Business

 

Comme disent les anglo-saxons, « business is business ». Comme disent les étymologues, on n’est pas plus avancé.

Mais revenons à nos moutons, moutons.

Traduction de la tautologie ci-dessus : « les affaires sont les affaires ». Notez que pour un œil extérieur, « faire des affaires » est une activité qui se résume à tondre son prochain. C’est dire si elle est opaque. D’ailleurs peut-on seulement parler d’activité ? Il y en a que ça occupe en tout cas. Ça tombe bien, c’est précisément le sens de business.

 

Avant toute chose, restez crédibles auprès de la clientèle : prononcez « bizness ». « Show business » s’abrège en « show biz » et non « buse » – à moins d’en être une.

Du temps donc où le second i de « biziness » ne s’était pas carapaté dans le feu de la conversation, il permettait d’ouïr l’adjectif busy, « occupé » :

I’m a little busy right now
= revenez plus tard (ou mieux, jamais).

 

S’il y a tant de i dans busy, il faut en blâmer le vieil anglois bisig, « prudent, anxieux », frère du non moins vieux néerlandais bezich et du bas teuton besig. Still pronounced as in Middle English, disent les dicos anglais, but for some unclear reason the spelling shifted to -u- in 15c. Décidément, business est nimbé de mystère.

Au passage, on conçoit que celui qui monte un business angoisse à l’idée de devoir dévoiler ses marges et que les tenir secrètes lui prenne un temps considérable.

 

La gueule de business ne vous revient pas ? Songez qu’on a échappé de peu à son prototype bisiznis. Si on en était resté là, les bisiznismen et bisizniswomen y auraient réfléchi à deux fois.

Merci de votre attention.

 

Feuille de route

 

Jadis, confronté à un blème quelconque, l’homme au pouvoir proposait un plan*, auquel on pouvait trouver à redire mais qui avait le mérite de la franchise. Le même, de nos jours, se tient à une feuille de route dont le simple brandissement le dispense – ben voyons, mon cochon – de la détailler.
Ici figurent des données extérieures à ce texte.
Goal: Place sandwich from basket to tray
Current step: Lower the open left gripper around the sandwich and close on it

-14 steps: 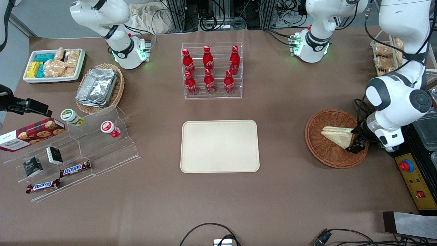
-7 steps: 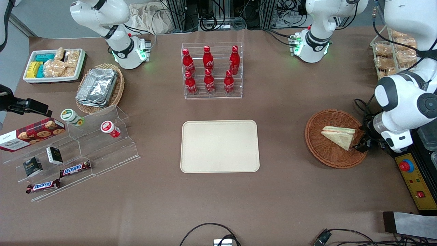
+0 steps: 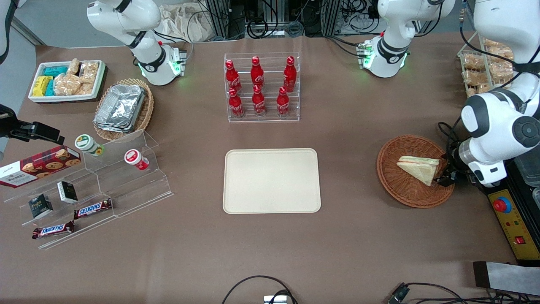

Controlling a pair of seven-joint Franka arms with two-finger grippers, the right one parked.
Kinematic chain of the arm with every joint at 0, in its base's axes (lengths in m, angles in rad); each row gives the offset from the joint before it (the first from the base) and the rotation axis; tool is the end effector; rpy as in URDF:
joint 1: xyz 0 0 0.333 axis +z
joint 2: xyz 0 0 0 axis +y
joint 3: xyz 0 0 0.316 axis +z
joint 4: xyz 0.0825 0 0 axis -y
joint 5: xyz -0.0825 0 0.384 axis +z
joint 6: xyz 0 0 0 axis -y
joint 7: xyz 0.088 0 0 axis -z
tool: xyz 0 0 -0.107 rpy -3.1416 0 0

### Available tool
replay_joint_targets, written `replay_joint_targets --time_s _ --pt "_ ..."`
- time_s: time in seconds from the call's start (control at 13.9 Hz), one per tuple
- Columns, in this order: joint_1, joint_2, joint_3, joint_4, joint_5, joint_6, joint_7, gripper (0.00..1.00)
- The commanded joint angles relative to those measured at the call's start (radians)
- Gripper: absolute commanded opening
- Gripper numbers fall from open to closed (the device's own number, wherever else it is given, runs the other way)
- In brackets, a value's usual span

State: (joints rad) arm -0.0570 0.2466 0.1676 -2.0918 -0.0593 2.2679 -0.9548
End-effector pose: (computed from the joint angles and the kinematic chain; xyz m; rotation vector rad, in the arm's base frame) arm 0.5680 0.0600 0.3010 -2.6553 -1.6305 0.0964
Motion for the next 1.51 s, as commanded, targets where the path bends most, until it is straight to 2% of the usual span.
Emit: replay_joint_targets --time_s 0.0,0.36,1.0,1.15,1.29,1.43 --pt "-0.012 -0.004 0.007 -0.053 0.013 0.064 -0.027 1.0" --pt "-0.012 0.003 0.006 -0.113 0.003 0.165 -0.03 1.0" --pt "-0.035 0.02 0.001 -0.129 -0.002 0.216 -0.068 1.0" --pt "-0.037 0.028 0.001 -0.129 -0.002 0.219 -0.068 0.82" --pt "-0.038 0.033 0.0 -0.129 -0.001 0.222 -0.068 0.47" --pt "-0.043 0.037 0.0 -0.129 -0.001 0.223 -0.067 0.18"
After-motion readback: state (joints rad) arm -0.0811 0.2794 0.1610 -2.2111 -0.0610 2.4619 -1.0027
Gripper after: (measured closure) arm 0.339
Mais revenons à nos moutons, moutons.

A bien y regarder, « feuille de route » n’est que la version chic d’itinéraire. Elle indique que pour aller là, on doit passer par là, là et là en faisant attention aux radars, zones dangereuses et éboulis éventuels. Sauf qu’itinéraire, c’est bon pour les petits joueurs, les suiveurs, les passifs, les inquiets du volant. Alors que feuille de route, hein, grande classe, tifs au vent, coude, que dis-je, avant-bras par la portière, impression de savoir où l’on va et comment on y va. Quitte à en changer en cas d’imprévu, tout comme les gépéhès nous reprennent en main où qu’on se paume.
La voilà donc devenue un classique des zéléments de langage, grâce aux staffs des politiques qui y consacrent leurs jours.
La feuille de route correspond d’ailleurs au fait de « s’être fixé un cap », « une ligne ».

Un Premier Ministre français, passablement agacé de devoir apaiser les tensions au sein de son gouvernement, déclarait à l’instant même :

Moi j’ai une ligne, hein, vous pouvez compter sur moi, je veux être en permanence celui qui ramènera à l’essentiel, à la ligne qui est celle que le Président de la République a fixée et qui est ma feuille de route, moi j’en ai pas d’autre.

On se prosterne de gratitude. Et d’admiration : peu d’orateurs seraient cap d’enfiler mot pour mot une telle tirade.

Enfin, quel soulagement d’apprendre, au sortir d’âpres négociations, qu’elles ont débouché sur une feuille de route ! Notez qu’on en voit rarement la couleur. C’est le côté pratique de la feuille de route, dont le mystère impressionne toujours.
Et puis une feuille, c’est du concret, ça se consulte à tout moment.
Pas sûr que le pilote nous la laisse trifouiller sur ses genoux, par contre.

Merci de votre attention.

 

* Pendant des lustres se sont même succédé les « commissaires au plan ». Signe des temps, l’organisme au sein duquel ils officiaient vient d’être remplacé par le Commissariat général à la stratégie et à la prospective (CGSP). Selon nos dernières informations, un Commissariat général à la feuille de route et au petit bonheur la chance (CGFDRPBLC) serait à l’étude.